This PR implements new test check workflows, incorporates Composite Actions for efficient workflow coding, and sets up caching for Playwright binaries, extending the existing caching mechanism for Puppeteer.
Key Updates:
New test check workflows for schema validation and expected output, enhancing PR change detection.
Integration of Composite Actions for reusable workflow segments.
Playwright bitmap references added for smoke tests, and inclusion of test/__fixtures__ for report.json snapshots.

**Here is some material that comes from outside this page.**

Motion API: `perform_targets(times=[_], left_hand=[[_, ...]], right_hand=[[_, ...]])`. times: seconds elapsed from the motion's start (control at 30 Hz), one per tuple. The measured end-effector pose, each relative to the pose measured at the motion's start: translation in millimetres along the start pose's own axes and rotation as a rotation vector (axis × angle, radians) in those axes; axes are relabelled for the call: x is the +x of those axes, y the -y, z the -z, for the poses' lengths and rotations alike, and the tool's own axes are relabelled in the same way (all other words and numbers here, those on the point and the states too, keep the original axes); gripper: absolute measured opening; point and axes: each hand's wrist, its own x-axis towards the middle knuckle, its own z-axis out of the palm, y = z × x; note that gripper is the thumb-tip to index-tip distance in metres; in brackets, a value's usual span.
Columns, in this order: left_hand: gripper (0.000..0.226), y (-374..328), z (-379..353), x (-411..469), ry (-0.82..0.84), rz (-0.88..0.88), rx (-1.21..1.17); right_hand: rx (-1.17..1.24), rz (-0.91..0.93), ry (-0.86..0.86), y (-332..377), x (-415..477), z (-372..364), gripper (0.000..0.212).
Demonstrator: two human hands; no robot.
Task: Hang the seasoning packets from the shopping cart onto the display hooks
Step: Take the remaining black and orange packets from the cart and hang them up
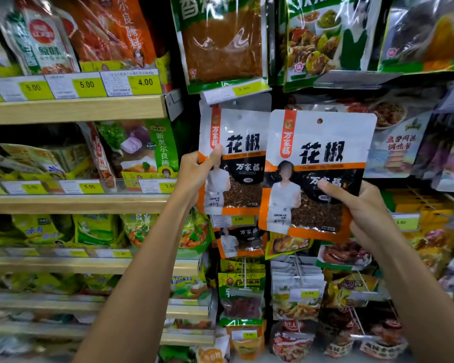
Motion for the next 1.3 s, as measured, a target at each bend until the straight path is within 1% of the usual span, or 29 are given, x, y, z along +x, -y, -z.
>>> perform_targets(times=[0.13,0.23,0.33,0.47,0.6,0.73,0.8,0.9,1.0,1.17,1.23,1.3], left_hand=[[0.057,-6,2,0,-0.005,-0.022,-0.01],[0.049,-9,1,3,-0.004,-0.029,-0.041],[0.041,-9,-1,7,-0.034,-0.036,-0.037],[0.042,-11,-5,9,-0.03,-0.032,-0.051],[0.041,-11,-5,12,-0.046,-0.018,-0.088],[0.04,-10,-5,14,-0.054,0.013,-0.098],[0.041,-13,-9,17,-0.07,0.025,-0.054],[0.033,-18,-20,24,-0.093,0.067,-0.003],[0.038,-20,-27,31,-0.123,0.098,0.041],[0.037,-23,-28,29,-0.132,0.112,0.087],[0.038,-24,-23,19,-0.101,0.087,0.199],[0.042,-23,-15,1,-0.086,0.007,0.434]], right_hand=[[-0.003,-0.006,-0.017,2,1,-3,0.075],[-0.003,-0.013,-0.005,2,2,-5,0.065],[-0.001,-0.017,0.0,1,3,-8,0.067],[-0.002,-0.011,0.004,0,3,-10,0.074],[-0.003,-0.005,0.005,-3,2,-10,0.061],[0.009,-0.001,0.001,-5,4,-12,0.069],[0.013,0.002,-0.002,-5,4,-14,0.067],[0.007,0.005,0.006,-6,4,-16,0.055],[0.0,0.0,0.017,-5,4,-18,0.046],[-0.002,-0.012,0.021,-3,-1,-21,0.037],[-0.007,-0.006,0.03,-1,-4,-24,0.025],[-0.005,-0.003,0.03,1,-4,-27,0.022]])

Workflow runs currently triggered by workflow_dispatch, with potential for pull_request activation upon code modification.
Potentially closes #1533.
Details
Composite Actions
Located in .github/actions/[action]/action.yml, these actions simplify workflow setup, execution, and validation. Future plans include converting existing workflows to utilize these actions.
Workflow Testing
The workflows focus on the backstop test command execution and the validation of report.json against predefined fixtures. Tests catch overlooked sections and detect changes in report property names.
General Workflow Steps
Execute an npm test.
Compare report.json with corresponding fixture (./test/__fixtures__/[npm-script-name].json).
Pre-filter report.json properties for shape consistency.
Summarize results with a Pass/Fail determination.
Smoke and Integration Test Specifics
Smoke Tests: Address discrepancies between local and GitHub runs by filtering report.json before comparison.
Integration Tests: Focus on the final report.json generated by backstop test, using a Bash script to select the latest report.
Workflow Files
integration-test-check.yml: Runs integration tests and assesses report.json.
sanity-test-checks.yml: Executes and compares sanity-test and sanity-test-playwright.
smoke-test-checks.yml: Handles both smoke-test and smoke-test-playwright.
Docker-related workflows follow a similar structure for sanity and smoke tests.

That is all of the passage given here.